I spent a lovely afternoon last week wandering around Stoneybatter, culminating in a visit to Lilliput Press, an independent publisher and bookshop on Sitric Road. Lilliput were in the news news last year when Donal Ryan’s debut novel The Spinning Heart, first published by Lilliput, made the Man Booker shortlist. They seem to be on to another winner with Rob Doyle’s debut Here Are the Young Men, published in June. Within weeks of Irish publication Doyle had landed a deal with Bloomsbury who will be publishing the book in the UK this year and the US in 2015.
Here Are the Young Men is the story of Matthew, Rez, Cocker and Kearney: four friends from Dublin who have just finished the Leaving Cert. and are intent on enjoying their first summer of freedom. They drink, do drugs, roam aimlessly around the city, watch porn, start fights, and hang out with drug dealers and punks who are well past their sell-by date. It seems like the stuff of most young men’s teenage experiences these days, but as the book progresses we see the characters respond to their new freedom in different and sometimes violent and unsettling ways.
The apathy the four have in the face of modern life and the alienation they feel, as well as the spot-on dialogue, is reminiscent at times of Trainspotting.
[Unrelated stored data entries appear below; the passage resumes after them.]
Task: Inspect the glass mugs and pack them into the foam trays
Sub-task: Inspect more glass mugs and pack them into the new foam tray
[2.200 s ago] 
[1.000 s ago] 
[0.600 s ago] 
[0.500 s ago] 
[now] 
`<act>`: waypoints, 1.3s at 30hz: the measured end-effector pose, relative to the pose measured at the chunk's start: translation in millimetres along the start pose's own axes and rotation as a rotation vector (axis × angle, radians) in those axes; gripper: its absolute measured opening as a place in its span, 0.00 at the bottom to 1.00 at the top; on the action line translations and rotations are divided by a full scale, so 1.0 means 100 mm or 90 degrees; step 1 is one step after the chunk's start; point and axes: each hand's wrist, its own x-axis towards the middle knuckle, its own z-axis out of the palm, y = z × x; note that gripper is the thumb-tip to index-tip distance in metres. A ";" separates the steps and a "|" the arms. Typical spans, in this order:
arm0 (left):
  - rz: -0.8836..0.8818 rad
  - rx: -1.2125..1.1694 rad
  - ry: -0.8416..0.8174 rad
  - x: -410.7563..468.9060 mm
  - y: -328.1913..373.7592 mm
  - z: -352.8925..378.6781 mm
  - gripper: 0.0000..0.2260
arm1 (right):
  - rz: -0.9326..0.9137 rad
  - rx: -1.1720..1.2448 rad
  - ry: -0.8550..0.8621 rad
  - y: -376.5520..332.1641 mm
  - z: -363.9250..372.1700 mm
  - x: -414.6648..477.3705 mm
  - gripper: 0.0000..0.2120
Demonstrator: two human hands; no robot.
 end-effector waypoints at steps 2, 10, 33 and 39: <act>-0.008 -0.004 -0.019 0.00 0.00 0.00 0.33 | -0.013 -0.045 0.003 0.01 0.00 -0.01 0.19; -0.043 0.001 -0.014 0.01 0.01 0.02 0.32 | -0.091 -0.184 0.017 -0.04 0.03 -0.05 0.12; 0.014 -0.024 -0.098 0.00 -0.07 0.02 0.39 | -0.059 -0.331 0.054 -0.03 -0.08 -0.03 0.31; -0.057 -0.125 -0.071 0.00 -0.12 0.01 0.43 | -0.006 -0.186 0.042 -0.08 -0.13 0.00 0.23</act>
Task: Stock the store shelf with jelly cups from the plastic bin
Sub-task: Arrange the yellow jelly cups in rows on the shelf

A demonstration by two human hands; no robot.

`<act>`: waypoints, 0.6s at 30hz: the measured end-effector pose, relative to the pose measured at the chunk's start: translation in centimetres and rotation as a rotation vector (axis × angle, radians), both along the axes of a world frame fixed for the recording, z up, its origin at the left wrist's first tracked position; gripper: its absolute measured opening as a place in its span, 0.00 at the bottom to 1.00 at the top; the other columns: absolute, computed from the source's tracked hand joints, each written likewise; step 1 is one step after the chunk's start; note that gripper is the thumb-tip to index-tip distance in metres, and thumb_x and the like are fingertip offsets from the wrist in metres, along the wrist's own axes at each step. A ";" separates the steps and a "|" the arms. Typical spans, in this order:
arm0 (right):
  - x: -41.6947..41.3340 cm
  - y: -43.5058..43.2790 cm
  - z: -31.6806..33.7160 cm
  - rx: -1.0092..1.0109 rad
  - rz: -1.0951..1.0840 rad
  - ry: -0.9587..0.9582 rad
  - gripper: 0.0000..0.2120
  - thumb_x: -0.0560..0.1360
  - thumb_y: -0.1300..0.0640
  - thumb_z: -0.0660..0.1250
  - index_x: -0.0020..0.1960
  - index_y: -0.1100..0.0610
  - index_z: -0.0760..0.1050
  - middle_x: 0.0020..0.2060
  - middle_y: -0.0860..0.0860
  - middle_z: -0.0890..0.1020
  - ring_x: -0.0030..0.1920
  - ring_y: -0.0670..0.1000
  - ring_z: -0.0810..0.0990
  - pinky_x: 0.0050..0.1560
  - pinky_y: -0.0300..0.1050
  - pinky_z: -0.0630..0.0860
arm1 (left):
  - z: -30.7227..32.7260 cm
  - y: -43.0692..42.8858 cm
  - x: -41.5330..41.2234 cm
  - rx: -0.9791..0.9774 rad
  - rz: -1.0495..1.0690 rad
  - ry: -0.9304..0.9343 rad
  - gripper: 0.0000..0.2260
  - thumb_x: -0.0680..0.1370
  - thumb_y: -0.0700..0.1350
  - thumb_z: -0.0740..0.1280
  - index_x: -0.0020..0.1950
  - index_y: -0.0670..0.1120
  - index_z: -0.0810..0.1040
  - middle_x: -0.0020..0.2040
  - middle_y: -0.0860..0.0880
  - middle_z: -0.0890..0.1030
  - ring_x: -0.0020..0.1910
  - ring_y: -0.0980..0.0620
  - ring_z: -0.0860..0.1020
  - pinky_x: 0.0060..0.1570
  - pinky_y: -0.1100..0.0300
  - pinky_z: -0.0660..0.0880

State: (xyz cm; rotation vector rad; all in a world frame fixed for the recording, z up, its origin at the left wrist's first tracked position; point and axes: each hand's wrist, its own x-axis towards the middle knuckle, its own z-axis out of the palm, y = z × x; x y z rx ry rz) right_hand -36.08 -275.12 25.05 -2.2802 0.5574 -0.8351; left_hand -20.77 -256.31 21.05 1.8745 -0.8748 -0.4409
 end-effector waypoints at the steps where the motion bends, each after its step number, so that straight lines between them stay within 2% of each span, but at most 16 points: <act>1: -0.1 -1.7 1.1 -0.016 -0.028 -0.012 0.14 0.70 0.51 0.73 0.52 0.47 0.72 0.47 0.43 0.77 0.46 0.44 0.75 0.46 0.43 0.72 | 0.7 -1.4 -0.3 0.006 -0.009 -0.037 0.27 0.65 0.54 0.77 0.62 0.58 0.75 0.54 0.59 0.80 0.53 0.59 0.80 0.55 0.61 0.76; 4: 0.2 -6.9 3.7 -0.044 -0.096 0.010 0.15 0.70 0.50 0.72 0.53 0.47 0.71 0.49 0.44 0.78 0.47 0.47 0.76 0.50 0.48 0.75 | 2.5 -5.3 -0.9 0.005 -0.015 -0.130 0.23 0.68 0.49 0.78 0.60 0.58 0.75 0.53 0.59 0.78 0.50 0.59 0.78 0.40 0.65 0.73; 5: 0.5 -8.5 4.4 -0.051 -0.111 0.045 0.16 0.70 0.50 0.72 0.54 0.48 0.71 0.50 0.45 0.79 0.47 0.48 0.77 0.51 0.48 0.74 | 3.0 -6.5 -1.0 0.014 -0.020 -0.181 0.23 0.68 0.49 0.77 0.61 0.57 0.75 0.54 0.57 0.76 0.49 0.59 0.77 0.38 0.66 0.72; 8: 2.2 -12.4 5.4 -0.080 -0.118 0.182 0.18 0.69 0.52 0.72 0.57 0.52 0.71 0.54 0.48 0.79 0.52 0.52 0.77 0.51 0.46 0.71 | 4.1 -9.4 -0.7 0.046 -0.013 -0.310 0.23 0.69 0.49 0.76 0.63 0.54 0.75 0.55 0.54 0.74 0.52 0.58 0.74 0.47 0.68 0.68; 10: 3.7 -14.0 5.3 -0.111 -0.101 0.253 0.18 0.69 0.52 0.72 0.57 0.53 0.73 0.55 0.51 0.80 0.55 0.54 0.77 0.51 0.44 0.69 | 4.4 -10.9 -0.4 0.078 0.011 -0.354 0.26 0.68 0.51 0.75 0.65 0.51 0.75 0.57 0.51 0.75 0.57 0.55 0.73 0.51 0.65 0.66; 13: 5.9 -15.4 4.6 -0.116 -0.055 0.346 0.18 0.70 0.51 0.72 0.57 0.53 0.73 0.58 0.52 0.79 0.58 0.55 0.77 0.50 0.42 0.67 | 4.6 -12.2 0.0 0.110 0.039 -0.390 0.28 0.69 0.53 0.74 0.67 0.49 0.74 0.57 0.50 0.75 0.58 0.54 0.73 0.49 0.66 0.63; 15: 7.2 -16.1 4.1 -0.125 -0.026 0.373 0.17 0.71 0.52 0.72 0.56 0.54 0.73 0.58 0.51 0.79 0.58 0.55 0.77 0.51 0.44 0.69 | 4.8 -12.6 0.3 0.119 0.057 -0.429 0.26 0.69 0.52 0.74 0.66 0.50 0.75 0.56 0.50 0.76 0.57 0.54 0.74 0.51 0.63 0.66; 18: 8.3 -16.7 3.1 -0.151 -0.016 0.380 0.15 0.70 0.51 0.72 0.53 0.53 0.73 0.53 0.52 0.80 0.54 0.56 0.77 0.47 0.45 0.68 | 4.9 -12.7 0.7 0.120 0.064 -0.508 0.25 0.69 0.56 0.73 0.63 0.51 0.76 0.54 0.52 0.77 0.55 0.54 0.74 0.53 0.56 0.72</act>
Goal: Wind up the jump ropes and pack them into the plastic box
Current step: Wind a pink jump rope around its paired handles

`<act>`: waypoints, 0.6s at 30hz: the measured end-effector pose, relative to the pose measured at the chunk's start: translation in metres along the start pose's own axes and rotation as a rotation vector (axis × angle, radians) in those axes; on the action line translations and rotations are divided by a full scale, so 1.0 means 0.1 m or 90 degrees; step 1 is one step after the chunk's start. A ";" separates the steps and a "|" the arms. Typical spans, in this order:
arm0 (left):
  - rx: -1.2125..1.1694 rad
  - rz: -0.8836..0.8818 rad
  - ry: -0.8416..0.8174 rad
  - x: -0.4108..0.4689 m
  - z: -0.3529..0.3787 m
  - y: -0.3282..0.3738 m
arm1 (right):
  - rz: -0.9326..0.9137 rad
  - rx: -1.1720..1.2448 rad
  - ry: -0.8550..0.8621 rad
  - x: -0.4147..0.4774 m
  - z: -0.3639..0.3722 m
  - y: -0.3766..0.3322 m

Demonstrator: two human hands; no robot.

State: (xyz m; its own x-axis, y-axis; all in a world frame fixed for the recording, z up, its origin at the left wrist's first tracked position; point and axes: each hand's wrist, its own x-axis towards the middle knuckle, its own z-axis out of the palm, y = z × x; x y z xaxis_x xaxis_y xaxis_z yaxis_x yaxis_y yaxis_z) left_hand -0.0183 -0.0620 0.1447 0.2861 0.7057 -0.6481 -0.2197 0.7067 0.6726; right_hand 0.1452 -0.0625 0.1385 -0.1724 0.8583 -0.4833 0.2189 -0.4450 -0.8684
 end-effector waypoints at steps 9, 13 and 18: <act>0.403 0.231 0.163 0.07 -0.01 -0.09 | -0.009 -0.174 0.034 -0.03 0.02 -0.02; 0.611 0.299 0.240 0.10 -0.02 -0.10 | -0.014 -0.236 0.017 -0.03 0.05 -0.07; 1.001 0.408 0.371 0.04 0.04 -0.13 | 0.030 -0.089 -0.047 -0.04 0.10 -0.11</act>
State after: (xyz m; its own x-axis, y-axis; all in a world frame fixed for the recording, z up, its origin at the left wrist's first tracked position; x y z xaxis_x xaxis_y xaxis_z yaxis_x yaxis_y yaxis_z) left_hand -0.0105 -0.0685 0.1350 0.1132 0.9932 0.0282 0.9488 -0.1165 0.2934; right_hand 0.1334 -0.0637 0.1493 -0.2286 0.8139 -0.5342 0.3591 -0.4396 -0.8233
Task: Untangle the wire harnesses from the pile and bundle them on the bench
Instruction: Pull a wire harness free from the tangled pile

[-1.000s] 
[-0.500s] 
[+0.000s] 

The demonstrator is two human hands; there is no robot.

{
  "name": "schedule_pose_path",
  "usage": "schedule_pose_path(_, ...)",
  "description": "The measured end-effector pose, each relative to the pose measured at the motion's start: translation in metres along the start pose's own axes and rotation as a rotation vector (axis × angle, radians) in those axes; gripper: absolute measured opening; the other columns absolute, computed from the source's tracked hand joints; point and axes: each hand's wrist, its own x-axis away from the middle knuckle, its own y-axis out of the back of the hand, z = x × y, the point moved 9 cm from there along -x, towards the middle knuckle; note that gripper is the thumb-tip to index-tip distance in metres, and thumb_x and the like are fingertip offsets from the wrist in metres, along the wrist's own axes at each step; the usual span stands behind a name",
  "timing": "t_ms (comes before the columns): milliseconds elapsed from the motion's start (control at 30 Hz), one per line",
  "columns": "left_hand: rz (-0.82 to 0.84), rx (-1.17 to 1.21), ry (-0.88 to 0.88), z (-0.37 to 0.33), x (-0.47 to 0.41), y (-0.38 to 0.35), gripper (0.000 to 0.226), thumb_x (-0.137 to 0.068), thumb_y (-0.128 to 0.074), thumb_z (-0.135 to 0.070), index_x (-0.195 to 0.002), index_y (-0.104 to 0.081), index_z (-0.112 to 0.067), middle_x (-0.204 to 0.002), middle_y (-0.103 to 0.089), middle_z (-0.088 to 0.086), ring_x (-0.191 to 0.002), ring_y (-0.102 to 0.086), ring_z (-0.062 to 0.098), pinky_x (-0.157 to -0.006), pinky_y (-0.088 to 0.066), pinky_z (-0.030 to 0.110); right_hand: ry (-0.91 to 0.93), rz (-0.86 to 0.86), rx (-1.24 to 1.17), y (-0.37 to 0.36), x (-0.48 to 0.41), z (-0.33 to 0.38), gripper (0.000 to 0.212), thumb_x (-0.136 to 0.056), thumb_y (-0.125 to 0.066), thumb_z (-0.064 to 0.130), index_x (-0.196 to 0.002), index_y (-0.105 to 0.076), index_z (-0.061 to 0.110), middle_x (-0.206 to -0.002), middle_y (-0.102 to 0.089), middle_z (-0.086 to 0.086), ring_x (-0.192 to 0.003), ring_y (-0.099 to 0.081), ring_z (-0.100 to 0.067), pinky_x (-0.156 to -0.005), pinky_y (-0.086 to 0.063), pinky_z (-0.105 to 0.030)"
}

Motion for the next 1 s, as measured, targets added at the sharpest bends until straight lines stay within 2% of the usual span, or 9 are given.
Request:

As the violence progresses and one character seems to descend into sociopathy, I was reminded of A Clockwork Orange too. Which isn’t to say that the novel is predictable or derivative; in fact it’s interesting to see this subject matter in an Irish context.
I read the book in an evening, which tells you how well Doyle has paced the book. It becomes increasingly dark in tone and there were a couple of scenes where I actually felt queasy at the prospect of what was going to happen. But there are very funny moments too, such as Matthew’s weekend spent with Scag (not the name his mother gave him, one presumes) seducing two Norwegian tourists, doing drugs and cadging drinks, and eventually having group sex in a hostel.
Here Are the Young Men is an exciting debut and I’m delighted that Rob Doyle has had such success with it so far. I keep saying, it’s a great time for Irish fiction.